Wednesday, September 20, 2017 - Attorneys for a Tasigna Lawsuit now underway in California have produced documents which may provide the key piece of evidence indicating Novartis officials to be at fault. Court documents show the pharmaceutical company was aware of the risk of Tasigna atherosclerosis by at least 2011 but failed to warn patients or doctors. In fact, the American medical community and the general public have never been formally warned of the risk for severe Tasigna side effects, learning instead about the drug‘s side effects through news of Tasigna lawsuits.
This particular Tasigna atherosclerosis lawsuit, which is underway in U.S. Disctrict Court in the Eastern District of California, is alleging wrongful death, and blames a lack of Tasigna side effects warning information. The patient, a man, took another leukemia drug without symptoms. When his doctor switched him to Tasigna, the plaintiff developed symptoms of atherosclerosis immediately. The Tasigna lawsuit alleges that because the physician was unaware of the risk for atherosclerosis from the drug, he did not properly diagnose the symptoms that his patient presented. By the time atherosclerosis was diagnosed, it had become far too advanced to treat.
Atherosclerosis is a condition characterized by a thickening of the arterial walls. A fibrofatty plaque develops, the presence of which narrows the arterial passages. The condition is known as peripheral arterial disease (PAD) and impedes the normal and essential flow of blood through the arteries. Typically, it affects the legs most acutely, but can impact the limbs in general. Peripheral arterial disease from Tasigna can result in tissue death requiring limb amputation, infection, and a range of cardiovascular problems.
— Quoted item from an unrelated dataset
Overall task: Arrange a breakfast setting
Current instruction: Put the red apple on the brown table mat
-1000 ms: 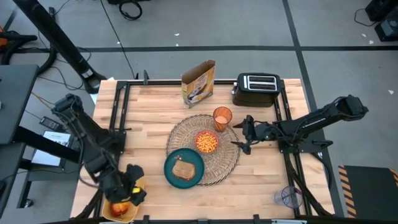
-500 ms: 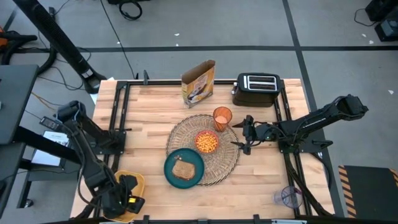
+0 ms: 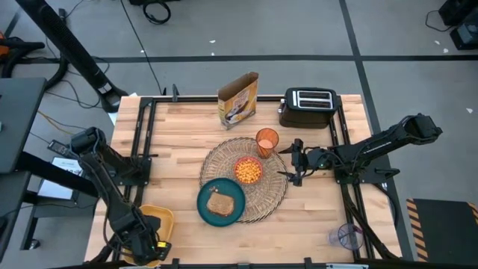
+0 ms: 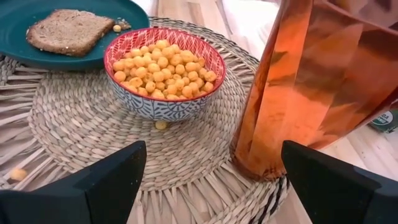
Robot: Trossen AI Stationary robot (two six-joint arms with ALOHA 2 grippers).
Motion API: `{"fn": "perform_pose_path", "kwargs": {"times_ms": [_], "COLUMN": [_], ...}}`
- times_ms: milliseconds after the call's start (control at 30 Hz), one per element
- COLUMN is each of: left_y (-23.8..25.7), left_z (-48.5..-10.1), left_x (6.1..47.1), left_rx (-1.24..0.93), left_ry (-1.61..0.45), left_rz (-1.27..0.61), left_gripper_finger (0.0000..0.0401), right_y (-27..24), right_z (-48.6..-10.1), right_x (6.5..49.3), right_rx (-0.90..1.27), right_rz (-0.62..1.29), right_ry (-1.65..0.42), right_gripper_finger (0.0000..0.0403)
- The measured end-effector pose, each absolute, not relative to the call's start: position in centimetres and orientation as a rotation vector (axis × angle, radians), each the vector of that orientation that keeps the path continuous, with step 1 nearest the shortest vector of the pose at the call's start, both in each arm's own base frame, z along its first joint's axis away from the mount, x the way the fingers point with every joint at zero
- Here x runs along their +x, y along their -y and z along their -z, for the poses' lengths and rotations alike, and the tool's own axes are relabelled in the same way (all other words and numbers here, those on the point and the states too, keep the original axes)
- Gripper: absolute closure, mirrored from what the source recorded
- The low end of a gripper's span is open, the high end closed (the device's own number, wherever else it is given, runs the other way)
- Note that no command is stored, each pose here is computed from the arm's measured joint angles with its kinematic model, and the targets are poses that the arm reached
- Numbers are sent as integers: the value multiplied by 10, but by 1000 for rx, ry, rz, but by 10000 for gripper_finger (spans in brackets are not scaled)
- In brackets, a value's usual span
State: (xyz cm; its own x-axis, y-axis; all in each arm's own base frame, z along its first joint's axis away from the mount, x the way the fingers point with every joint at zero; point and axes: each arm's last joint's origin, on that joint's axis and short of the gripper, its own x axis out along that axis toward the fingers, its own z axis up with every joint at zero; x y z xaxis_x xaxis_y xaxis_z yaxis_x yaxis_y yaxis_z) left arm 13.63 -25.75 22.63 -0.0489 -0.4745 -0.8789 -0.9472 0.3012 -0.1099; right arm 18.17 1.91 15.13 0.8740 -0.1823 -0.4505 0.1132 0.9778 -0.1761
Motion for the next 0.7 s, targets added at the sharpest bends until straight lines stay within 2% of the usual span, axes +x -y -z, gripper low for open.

In the case of the current Tasigna arterial disease lawsuit, the plaintiff was suffering from a 90-100% blockage in femoral arteries by the time his condition was discovered. The lawsuit alleges the condition was too advanced to reverse, and the plaintiff died as a result of complications. According to the court documents, had the doctor been aware of the potential for atherosclerosis and compromise of the arteries, this condition could have been diagnosed much sooner. Had the doctor intervened with treatment at the first sign of symptoms, the plaintiff‘s life may have been spared.
Tasigna was approved in the United States by the FDA in 2007. The drug has always been accompanied by a Black Box warning, indicating severe and life-threatening side effects may result from its use. The aim of providing a Black Box warning is to alert both patients and doctors of the potential for risks. This allows patients to make informed choices about their care and treatment, and puts doctors on the alert for potential side effects. By failing to warn of the risk of Tasigna atherosclerosis, the company kept both patients and doctors in the dark.
The Tasigna death lawsuit has been underway for much of 2017 and is expected to conclude in the near future. Check back for further Tasigna lawsuit news updates on this and other cases.
The case is 16-393 - LAURIS ET AL V. NOVARTIS AG ET AL.